Ce pas en avant dans le domaine du diagnostic électronique n'a été possible que parce que l'utilisation de l'appareil reste limitée à un domaine très restreint de la médecine. Mais, sur un plan plus vaste, si l'on peut très bien concevoir un ordinateur destiné à compléter l'information du médecin, la machine à diagnostic n'est pas actuellement réalisable. Trop nombreuses sont les difficultés que présente l'établissement du programme destiné à assurer son fonctionnement, la plupart des maladies ayant des définitions complexes, voire ambiguës, qui ne peuvent être adaptées au langage de l'ordinateur.
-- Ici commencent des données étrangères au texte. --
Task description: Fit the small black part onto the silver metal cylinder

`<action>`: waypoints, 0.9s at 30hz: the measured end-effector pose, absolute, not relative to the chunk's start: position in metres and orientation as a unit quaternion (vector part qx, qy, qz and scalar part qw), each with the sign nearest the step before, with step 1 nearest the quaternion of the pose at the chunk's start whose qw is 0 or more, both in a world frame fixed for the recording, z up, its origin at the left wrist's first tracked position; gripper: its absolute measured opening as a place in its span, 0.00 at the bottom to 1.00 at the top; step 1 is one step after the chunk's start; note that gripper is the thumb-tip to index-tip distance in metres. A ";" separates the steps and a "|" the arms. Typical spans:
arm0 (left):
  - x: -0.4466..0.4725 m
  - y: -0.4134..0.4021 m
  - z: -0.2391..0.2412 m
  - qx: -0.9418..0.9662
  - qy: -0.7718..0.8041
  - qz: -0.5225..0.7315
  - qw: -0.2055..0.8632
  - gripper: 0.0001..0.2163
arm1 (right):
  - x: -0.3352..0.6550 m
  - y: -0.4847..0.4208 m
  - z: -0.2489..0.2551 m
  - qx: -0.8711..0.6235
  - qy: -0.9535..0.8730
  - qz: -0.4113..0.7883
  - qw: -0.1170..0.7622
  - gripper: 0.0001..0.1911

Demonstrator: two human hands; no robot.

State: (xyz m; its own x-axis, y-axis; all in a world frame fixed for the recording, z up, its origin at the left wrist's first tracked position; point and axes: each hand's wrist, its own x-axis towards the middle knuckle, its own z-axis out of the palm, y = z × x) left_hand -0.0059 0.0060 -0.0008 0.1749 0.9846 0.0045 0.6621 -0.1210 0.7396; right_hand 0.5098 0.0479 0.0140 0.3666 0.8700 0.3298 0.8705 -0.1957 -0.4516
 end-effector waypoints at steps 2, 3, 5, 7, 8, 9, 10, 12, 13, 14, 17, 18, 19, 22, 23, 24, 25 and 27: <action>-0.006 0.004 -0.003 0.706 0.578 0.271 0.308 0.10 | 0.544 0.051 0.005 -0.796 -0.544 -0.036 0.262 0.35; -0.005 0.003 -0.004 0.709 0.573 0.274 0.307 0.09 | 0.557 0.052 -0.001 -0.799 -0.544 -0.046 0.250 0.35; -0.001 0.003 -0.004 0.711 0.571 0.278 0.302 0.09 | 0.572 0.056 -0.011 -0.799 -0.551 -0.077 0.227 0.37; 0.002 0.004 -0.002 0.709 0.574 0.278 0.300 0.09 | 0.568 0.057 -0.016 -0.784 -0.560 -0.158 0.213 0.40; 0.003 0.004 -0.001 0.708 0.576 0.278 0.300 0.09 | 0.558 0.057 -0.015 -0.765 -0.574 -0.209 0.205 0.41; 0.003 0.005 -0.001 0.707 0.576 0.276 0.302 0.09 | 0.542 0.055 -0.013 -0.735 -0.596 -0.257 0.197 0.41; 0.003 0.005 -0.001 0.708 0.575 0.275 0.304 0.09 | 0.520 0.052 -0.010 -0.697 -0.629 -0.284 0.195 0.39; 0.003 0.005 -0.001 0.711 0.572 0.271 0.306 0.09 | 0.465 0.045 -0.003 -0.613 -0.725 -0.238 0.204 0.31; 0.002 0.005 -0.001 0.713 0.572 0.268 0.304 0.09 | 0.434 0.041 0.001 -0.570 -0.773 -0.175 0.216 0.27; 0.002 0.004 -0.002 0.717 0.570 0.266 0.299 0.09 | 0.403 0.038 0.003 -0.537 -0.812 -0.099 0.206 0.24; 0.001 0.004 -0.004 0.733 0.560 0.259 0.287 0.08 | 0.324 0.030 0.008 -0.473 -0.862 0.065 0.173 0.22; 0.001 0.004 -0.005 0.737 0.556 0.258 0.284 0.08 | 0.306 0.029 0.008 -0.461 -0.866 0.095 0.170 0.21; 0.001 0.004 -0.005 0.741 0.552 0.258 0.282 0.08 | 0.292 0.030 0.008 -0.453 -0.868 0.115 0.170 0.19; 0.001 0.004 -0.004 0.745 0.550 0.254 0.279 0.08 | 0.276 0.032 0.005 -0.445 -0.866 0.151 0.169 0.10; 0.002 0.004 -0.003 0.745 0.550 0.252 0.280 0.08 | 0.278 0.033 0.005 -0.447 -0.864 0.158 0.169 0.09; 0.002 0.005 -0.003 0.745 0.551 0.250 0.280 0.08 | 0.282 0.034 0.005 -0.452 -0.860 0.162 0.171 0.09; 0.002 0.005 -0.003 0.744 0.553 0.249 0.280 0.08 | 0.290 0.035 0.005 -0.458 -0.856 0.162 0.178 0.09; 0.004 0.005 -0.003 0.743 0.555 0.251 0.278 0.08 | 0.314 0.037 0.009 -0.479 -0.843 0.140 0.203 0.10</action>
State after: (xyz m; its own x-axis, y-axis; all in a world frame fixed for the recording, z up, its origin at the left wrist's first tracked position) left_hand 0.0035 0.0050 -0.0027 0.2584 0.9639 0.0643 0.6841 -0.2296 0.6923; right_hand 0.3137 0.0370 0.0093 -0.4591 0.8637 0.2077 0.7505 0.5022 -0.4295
Et c'est pour cela que le Dr Pierre Theil, se faisant l'écho des griefs des médecins généralistes, a pu, dans la Médecine praticienne, répondre par l'affirmative à la question : « Faut-il plastiquer les ordinateurs ? » Il en va différemment lorsque le diagnostic précis repose sur l'interprétation de courbes complexes et de paramètres multiples. Ainsi le Dr J. A. Fondarai, du laboratoire de physique de la faculté de médecine de Marseille, a mis au point l'utilisation, en routine, d'un petit ordinateur EMD 8-48, pour l'étude des troubles du vestibule de l'oreille, qui ramène la durée totale de l'examen de 3 heures à 7 minutes par malade.

1 donneur contre 60

Par contre, pour certains traitements, l'ordinateur peut être un instrument précieux. Adapté à la radiothérapie, le même EMD 8-48 établit, à la demande, des plans de traitement en fonction de la situation de la tumeur à irradier, du débit des radiations, avec une rapidité et une précision impossibles à obtenir avec un cerveau humain. Ainsi, pour la cobalthérapie, le temps de calcul est de 1 mn 40 s. Ces faits ont été rapportés en décembre 1967, au symposium Mathematica 67, devant 300 grands patrons et chercheurs attirés par l'informatique.